Chema, como sus amigos le conocen, ha trabajado en el continente asiático «con mucho miedo y respeto», en un contexto de abrumadora mayoría budista, el 92% frente al 0.5% que representan los católicos. «Es una Iglesia muy minoritaria, donde he sentido la presencia de Dios de una forma mucho más diferente de la Iglesia en España», explica. Allí, en una Iglesia reducida, ha descubierto que «ser misionero no es lo que hago, es lo que soy» y su trabajo se ha traducido en «saber estar», sobre todo, «estar cercano a la gente, compartiendo el día a día» en lo que él llama un «diálogo interreligioso de la vida, de la acción». «Participamos en la vida ordinaria con respeto, favoreciendo la convivencia y eso lo hacen de diez las comunidades pequeñas de 30 o 40 cristianos en un pueblo budista: colaborando mutuamente, organizando, ayudándose», explica. «No vamos como francotiradores, y lo hacemos siempre en equipo, con otros sacerdotes, porque juntos vamos más lentos pero llegamos más lejos».

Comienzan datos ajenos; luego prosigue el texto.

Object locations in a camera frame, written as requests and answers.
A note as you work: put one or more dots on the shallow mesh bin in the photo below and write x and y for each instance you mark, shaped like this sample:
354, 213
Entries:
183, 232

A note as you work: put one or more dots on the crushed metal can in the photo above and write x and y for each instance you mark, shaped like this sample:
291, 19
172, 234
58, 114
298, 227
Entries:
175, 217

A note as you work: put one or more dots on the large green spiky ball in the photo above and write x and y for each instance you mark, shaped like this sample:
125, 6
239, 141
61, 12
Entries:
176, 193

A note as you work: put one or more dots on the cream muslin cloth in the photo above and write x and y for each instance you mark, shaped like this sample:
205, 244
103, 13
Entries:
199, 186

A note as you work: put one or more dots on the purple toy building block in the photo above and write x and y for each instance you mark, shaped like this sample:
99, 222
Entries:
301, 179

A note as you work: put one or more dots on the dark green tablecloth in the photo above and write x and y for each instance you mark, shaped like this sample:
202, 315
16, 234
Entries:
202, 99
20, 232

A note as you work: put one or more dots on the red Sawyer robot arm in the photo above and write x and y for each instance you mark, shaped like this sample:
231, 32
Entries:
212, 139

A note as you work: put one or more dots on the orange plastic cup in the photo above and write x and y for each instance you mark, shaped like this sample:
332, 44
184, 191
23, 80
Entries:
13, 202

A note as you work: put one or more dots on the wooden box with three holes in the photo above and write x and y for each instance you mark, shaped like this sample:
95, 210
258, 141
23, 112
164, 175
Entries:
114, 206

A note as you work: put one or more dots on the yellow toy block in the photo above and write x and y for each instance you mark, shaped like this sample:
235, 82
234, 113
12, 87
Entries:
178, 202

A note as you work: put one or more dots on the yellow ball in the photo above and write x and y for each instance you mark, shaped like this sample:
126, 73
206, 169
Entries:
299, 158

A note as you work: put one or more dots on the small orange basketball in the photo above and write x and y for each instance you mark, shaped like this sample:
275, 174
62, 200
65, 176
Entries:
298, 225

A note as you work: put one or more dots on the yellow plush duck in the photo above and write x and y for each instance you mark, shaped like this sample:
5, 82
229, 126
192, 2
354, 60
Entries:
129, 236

Chema es uno de los 456 misioneros burgaleses que están distribuidos por los cinco continentes y que, ante el día del Domund, invitan a colaborar económicamente con su labor evangelizadora y de promoción humana. El año pasado, Burgos envió más de 180.000 euros a través de Obras Misionales Pontificias para colaborar en distintas acciones en alguno de los 1.131 territorios de misión que existen en el planeta.

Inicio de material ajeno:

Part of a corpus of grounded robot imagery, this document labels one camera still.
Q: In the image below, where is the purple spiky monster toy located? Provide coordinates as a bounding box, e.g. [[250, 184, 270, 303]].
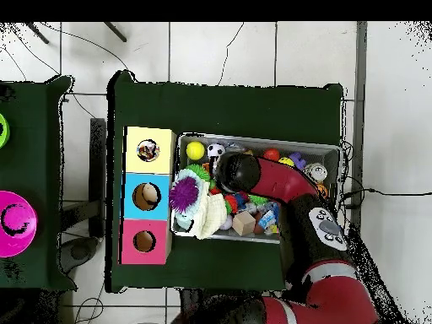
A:
[[168, 175, 201, 214]]

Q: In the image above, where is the cream waffle cloth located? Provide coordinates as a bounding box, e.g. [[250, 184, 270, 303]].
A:
[[193, 188, 228, 240]]

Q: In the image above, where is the mint waffle cloth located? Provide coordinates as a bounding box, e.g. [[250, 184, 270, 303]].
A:
[[170, 168, 212, 231]]

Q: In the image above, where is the wooden box with three holes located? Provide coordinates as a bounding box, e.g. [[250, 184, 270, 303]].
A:
[[118, 126, 177, 266]]

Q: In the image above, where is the shallow clear mesh bin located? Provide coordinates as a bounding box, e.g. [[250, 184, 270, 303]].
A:
[[170, 132, 342, 246]]

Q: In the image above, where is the black and white soccer ball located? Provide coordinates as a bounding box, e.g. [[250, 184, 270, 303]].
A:
[[207, 143, 226, 158]]

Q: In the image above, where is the plain yellow ball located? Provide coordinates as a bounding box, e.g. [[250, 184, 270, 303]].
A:
[[186, 140, 206, 160]]

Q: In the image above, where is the dark green tablecloth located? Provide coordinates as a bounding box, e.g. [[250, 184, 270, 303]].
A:
[[105, 69, 345, 294], [0, 75, 78, 292]]

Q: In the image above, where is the crushed silver drink can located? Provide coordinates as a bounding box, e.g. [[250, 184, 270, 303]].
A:
[[305, 162, 328, 183]]

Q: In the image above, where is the black tripod leg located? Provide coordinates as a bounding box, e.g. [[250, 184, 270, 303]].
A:
[[24, 21, 50, 45], [103, 21, 128, 43]]

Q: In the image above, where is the pink plastic bowl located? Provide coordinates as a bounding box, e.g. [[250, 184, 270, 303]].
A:
[[0, 190, 39, 258]]

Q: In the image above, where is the green plastic bowl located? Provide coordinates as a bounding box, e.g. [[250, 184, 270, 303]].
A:
[[0, 112, 11, 149]]

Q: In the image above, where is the black power cable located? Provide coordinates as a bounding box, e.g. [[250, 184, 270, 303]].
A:
[[338, 187, 432, 208]]

«La ayuda llega, yo he sido testigo de la providencia», explica Carmen Manso Unquera, religiosa teatina de la Inmaculada Concepción. Desde los 15 años anheló poder ser misionera y, tras ingresar en la congregación y trabajar como maestra, tuvo que esperar hasta los 42 hasta que por fin alcanzó su sueño: «Fue un cambio brusco, cambié Barcelona por ese calor y ese color», recuerda.
Rescatar a las mujeres
Durante los treinta años que ha vivido en África, el trabajo de esta mujer ha estado en contacto con la esclavitud. No sólo porque Benín fue otrora lugar de captación de esclavos, sino porque ha rescatado a muchas mujeres de ser vendidas por parte de sus familias. «Tienen costumbre de cambiar a las hijas por dinero o incluso las entregan como un regalo y nosotras hemos trabajado por cambiar esta costumbre». Por su casa han pasado más de 150 chicas, muchas de ellas ahora son «mujeres con cargos importantes» porque «han podido escapar de esto». Entre ellas se corría la voz de que las monjas las rescataban, las educaban y salían de su casa con una vida nueva.

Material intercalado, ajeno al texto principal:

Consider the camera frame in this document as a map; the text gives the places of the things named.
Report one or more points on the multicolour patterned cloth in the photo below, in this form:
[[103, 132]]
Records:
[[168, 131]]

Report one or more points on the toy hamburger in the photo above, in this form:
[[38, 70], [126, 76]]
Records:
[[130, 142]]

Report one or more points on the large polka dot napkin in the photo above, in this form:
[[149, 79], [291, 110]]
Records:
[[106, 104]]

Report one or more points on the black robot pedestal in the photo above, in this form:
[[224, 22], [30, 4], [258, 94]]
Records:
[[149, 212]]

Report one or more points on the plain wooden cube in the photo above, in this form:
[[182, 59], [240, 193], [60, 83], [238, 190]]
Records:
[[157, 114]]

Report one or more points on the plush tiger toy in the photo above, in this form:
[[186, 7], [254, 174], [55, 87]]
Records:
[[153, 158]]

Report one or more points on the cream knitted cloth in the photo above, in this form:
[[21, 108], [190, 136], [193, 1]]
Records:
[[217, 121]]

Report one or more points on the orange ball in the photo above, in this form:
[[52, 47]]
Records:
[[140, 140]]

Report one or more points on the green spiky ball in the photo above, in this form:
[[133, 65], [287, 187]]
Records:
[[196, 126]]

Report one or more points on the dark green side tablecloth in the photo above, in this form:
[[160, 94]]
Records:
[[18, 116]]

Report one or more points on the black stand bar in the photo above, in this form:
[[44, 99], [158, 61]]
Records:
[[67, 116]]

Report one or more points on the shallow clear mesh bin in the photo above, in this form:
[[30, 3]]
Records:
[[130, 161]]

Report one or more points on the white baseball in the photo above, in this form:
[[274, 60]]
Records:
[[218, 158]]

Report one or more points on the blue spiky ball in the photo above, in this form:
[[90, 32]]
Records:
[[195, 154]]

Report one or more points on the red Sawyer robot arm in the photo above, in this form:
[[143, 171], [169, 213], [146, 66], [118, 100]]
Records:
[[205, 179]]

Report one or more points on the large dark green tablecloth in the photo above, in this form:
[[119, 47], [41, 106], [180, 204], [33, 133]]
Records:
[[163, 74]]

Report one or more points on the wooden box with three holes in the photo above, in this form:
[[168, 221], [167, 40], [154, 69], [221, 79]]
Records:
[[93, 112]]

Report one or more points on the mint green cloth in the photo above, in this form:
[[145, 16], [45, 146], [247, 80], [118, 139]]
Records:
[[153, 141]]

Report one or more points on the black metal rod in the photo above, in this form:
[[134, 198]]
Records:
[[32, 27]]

Su misión estaba cerca de un gran hospital que en los años 70 impulsaron los Hermanos de San Juan de Dios. Muchas veces, su Toyota ha servido de «ambulancia» para trasladar a las mujeres al centro sanitario. También han promovido campañas de vacunación y charlas de formación para enseñar a las madres a nutrir a los niños y prevenir enfermedades. Todo ello, sin olvidar su vocación esencial: «Cuando íbamos a los poblados lejanos procurábamos ayudar. Las monjas íbamos a dar la catequesis, a anunciar que Dios es amor y quiere nuestro bien».